Print out the records precisely, keeping each line identical to its source.

════

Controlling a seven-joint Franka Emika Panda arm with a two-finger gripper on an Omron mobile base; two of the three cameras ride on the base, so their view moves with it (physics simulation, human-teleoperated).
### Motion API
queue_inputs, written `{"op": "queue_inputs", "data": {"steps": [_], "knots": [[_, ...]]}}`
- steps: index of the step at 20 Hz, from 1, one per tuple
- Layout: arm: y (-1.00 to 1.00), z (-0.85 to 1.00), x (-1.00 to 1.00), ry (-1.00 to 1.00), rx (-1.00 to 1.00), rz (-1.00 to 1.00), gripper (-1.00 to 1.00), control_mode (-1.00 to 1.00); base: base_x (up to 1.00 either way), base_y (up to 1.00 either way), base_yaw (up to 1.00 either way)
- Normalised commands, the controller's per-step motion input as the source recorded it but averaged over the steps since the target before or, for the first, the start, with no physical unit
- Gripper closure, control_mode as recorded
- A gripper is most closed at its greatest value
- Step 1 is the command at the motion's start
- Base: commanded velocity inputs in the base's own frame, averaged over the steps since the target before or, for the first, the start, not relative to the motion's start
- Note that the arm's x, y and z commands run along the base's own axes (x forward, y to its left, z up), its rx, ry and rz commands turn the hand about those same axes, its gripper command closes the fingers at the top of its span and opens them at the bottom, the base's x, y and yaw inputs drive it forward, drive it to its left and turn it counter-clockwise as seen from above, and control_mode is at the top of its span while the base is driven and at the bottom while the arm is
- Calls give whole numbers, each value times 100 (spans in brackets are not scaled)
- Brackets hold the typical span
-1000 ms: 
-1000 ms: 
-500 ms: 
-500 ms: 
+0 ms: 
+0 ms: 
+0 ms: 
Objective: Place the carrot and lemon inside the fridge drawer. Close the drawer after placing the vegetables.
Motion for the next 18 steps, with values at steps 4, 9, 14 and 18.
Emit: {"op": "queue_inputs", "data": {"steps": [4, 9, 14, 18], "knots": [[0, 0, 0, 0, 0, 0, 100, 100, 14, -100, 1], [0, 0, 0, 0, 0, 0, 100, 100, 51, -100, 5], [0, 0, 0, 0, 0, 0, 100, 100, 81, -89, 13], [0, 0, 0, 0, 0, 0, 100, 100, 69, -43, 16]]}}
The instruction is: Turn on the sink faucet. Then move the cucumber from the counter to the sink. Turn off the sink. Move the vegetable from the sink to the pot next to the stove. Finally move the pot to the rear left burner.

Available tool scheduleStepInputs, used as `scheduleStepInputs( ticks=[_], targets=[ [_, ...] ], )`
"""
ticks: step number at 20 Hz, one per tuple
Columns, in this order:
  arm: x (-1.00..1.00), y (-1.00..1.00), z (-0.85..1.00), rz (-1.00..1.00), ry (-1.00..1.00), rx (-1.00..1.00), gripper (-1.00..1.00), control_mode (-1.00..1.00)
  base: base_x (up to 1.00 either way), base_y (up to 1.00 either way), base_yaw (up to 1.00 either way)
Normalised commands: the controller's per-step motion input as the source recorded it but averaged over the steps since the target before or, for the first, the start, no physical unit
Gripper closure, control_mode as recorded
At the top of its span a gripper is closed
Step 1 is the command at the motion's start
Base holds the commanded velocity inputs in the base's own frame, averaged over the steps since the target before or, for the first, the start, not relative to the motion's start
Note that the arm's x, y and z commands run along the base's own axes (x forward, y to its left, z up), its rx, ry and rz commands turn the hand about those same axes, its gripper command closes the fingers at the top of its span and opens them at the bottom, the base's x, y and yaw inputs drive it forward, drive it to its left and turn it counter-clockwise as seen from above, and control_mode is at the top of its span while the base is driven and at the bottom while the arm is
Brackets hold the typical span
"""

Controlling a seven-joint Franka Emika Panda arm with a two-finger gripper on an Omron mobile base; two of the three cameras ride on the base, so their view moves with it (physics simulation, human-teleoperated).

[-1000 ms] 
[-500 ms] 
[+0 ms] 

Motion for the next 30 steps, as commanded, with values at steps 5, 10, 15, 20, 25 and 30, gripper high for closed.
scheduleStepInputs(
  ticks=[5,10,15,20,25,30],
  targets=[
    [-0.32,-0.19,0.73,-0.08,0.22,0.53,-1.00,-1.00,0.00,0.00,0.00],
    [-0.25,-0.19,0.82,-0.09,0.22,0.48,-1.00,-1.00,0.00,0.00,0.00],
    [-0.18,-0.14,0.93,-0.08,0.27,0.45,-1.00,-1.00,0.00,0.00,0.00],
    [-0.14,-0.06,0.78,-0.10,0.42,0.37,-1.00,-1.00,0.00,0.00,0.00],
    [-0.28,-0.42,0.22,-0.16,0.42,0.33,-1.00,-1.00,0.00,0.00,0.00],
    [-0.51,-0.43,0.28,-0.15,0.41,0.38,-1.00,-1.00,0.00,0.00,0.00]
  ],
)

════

**RESPONSE TO THIS TASK:**
Controlling a seven-joint Franka Emika Panda arm with a two-finger gripper on an Omron mobile base; two of the three cameras ride on the base, so their view moves with it (physics simulation, human-teleoperated).
### Motion API
queue_inputs, written `{"op": "queue_inputs", "data": {"steps": [_], "knots": [[_, ...]]}}`
- steps: index of the step at 20 Hz, from 1, one per tuple
- Layout: arm: y (-1.00 to 1.00), z (-0.85 to 1.00), x (-1.00 to 1.00), ry (-1.00 to 1.00), rx (-1.00 to 1.00), rz (-1.00 to 1.00), gripper (-1.00 to 1.00), control_mode (-1.00 to 1.00); base: base_x (up to 1.00 either way), base_y (up to 1.00 either way), base_yaw (up to 1.00 either way)
- Normalised commands, the controller's per-step motion input as the source recorded it but averaged over the steps since the target before or, for the first, the start, with no physical unit
- Gripper closure, control_mode as recorded
- A gripper is most closed at its greatest value
- Step 1 is the command at the motion's start
- Base: commanded velocity inputs in the base's own frame, averaged over the steps since the target before or, for the first, the start, not relative to the motion's start
- Note that the arm's x, y and z commands run along the base's own axes (x forward, y to its left, z up), its rx, ry and rz commands turn the hand about those same axes, its gripper command closes the fingers at the top of its span and opens them at the bottom, the base's x, y and yaw inputs drive it forward, drive it to its left and turn it counter-clockwise as seen from above, and control_mode is at the top of its span while the base is driven and at the bottom while the arm is
- Calls give whole numbers, each value times 100 (spans in brackets are not scaled)
- Brackets hold the typical span
-1000 ms: 
-1000 ms: 
-500 ms: 
-500 ms: 
+0 ms: 
+0 ms: 
+0 ms: 
Objective: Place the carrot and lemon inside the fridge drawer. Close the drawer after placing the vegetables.
Motion for the next 18 steps, with values at steps 4, 9, 14 and 18.
Emit: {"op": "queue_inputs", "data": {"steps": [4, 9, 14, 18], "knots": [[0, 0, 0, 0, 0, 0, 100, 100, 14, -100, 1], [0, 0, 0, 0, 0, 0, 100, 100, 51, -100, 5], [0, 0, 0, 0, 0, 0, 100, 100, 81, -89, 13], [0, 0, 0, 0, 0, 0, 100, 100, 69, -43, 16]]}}
The instruction is: Turn on the sink faucet. Then move the cucumber from the counter to the sink. Turn off the sink. Move the vegetable from the sink to the pot next to the stove. Finally move the pot to the rear left burner.

Available tool scheduleStepInputs, used as `scheduleStepInputs( ticks=[_], targets=[ [_, ...] ], )`
"""
ticks: step number at 20 Hz, one per tuple
Columns, in this order:
  arm: x (-1.00..1.00), y (-1.00..1.00), z (-0.85..1.00), rz (-1.00..1.00), ry (-1.00..1.00), rx (-1.00..1.00), gripper (-1.00..1.00), control_mode (-1.00..1.00)
  base: base_x (up to 1.00 either way), base_y (up to 1.00 either way), base_yaw (up to 1.00 either way)
Normalised commands: the controller's per-step motion input as the source recorded it but averaged over the steps since the target before or, for the first, the start, no physical unit
Gripper closure, control_mode as recorded
At the top of its span a gripper is closed
Step 1 is the command at the motion's start
Base holds the commanded velocity inputs in the base's own frame, averaged over the steps since the target before or, for the first, the start, not relative to the motion's start
Note that the arm's x, y and z commands run along the base's own axes (x forward, y to its left, z up), its rx, ry and rz commands turn the hand about those same axes, its gripper command closes the fingers at the top of its span and opens them at the bottom, the base's x, y and yaw inputs drive it forward, drive it to its left and turn it counter-clockwise as seen from above, and control_mode is at the top of its span while the base is driven and at the bottom while the arm is
Brackets hold the typical span
"""

Controlling a seven-joint Franka Emika Panda arm with a two-finger gripper on an Omron mobile base; two of the three cameras ride on the base, so their view moves with it (physics simulation, human-teleoperated).

[-1000 ms] 
[-500 ms] 
[+0 ms] 

Motion for the next 30 steps, as commanded, with values at steps 5, 10, 15, 20, 25 and 30, gripper high for closed.
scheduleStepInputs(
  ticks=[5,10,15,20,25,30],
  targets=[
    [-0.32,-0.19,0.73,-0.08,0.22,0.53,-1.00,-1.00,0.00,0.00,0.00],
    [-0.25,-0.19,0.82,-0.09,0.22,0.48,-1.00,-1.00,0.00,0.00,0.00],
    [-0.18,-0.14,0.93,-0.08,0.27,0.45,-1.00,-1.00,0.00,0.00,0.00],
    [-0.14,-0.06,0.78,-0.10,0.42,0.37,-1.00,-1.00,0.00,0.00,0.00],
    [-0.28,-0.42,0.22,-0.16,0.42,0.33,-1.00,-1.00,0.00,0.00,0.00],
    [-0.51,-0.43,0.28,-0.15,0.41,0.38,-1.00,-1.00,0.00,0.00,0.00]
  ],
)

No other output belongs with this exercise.